The T2* relaxation time reveals additional information related to local field inhomogeneity, and these may be more sensitive to changes in tissue composition compared with T2 relaxation time [6]. Recently, T2* measurements have been used to further explore T2 relaxation and the local susceptibility effect on knee cartilage [7]. Indeed, T2* imaging can evaluate hip joint cartilage at 1.5 T with shorter acquisition times than T2 mapping using gradient-recalled echo (GRE) MR imaging [8]. Mamisch et al demonstrated that both T2 and T2* values have similar responses in the assessment of articular cartilage and cartilage repair tissues [9]; however, the relationship between altered T2* values and cartilage degradation remains controversial because previous studies used discrepant imaging parameters [6, 10]. The MR T2* measurements have revealed alterations in cartilage composition—as well as microstructural characteristics—which support its potential utility in T2* imaging for early OA detection.

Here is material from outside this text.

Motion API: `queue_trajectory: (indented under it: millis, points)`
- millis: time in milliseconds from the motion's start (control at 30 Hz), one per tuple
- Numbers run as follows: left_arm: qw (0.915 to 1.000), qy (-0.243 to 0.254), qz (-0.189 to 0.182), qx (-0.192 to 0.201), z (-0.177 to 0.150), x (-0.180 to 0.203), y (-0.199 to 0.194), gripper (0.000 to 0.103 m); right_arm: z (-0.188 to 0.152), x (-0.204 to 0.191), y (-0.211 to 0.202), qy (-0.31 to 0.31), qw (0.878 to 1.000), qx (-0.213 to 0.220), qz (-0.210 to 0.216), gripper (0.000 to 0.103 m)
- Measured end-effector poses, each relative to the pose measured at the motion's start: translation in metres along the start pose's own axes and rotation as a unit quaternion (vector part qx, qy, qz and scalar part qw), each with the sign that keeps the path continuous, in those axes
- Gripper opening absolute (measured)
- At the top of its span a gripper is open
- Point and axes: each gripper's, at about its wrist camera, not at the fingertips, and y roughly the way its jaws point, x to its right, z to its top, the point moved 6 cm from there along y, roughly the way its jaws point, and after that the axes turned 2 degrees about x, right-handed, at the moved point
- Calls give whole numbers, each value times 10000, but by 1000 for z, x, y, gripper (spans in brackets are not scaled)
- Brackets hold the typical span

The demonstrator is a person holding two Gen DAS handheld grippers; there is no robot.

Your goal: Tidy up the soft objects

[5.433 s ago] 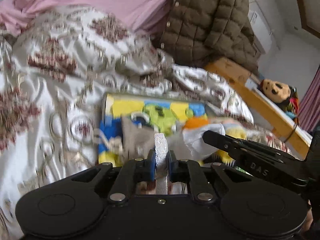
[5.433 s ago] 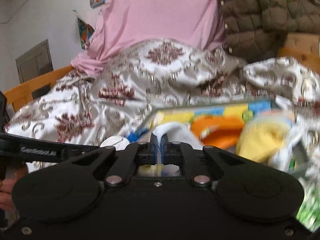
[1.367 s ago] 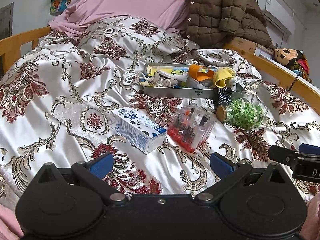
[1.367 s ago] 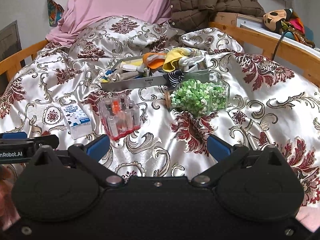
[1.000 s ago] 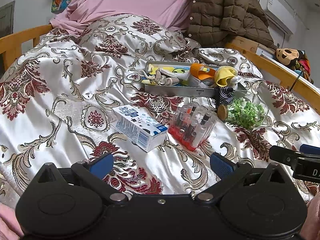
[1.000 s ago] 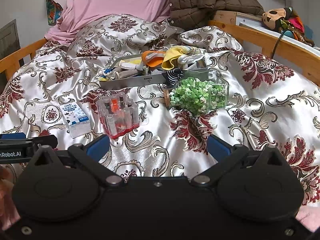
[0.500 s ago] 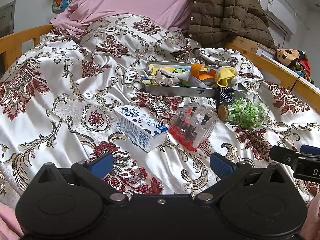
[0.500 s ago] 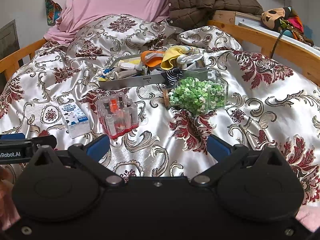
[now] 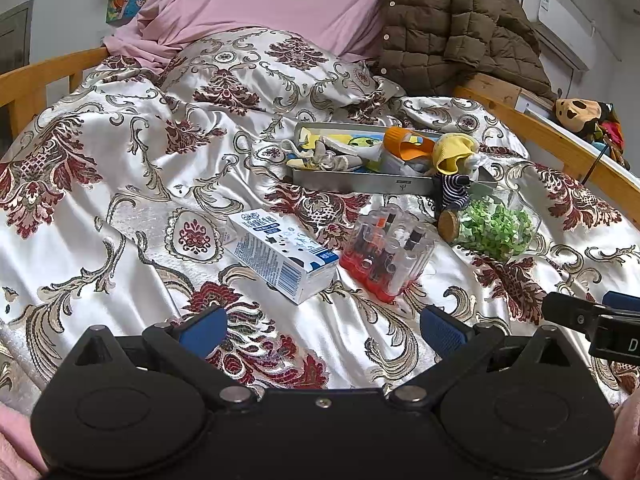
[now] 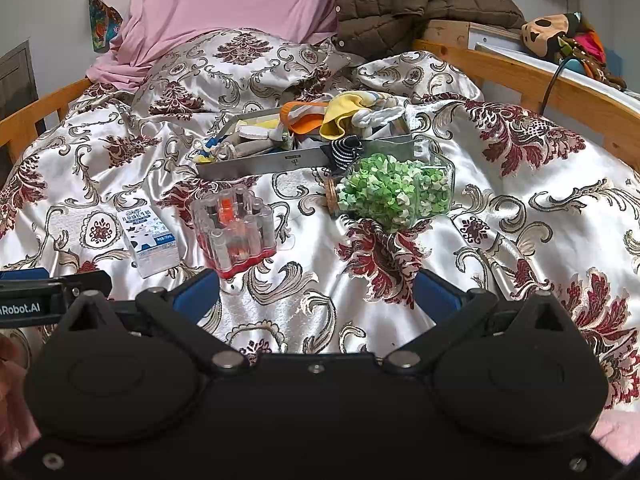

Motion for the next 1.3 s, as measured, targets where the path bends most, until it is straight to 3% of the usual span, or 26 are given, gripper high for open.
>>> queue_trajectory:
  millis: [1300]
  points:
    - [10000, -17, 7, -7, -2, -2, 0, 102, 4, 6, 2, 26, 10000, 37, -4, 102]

The composition and orientation of collagen fibers in knee cartilage are location dependent and are subject to various biomechanical stresses. T2 values vary significantly between locations in the cartilage in both unaffected knees and knees affected by OA because of the magic angle effect [11, 12]. These regional discrepancies in cartilage T2* measurements can influence the diagnostic value of these tests. Moreover, there are significant changes in the proteoglycan content as a function of age and sex [13, 14]. Although the reason remains unclear, OA is epidemiologically more prevalent in women than in men [15]. Therefore, it might be useful to derive the regional MR T2* values in knee cartilage relative to age and sex.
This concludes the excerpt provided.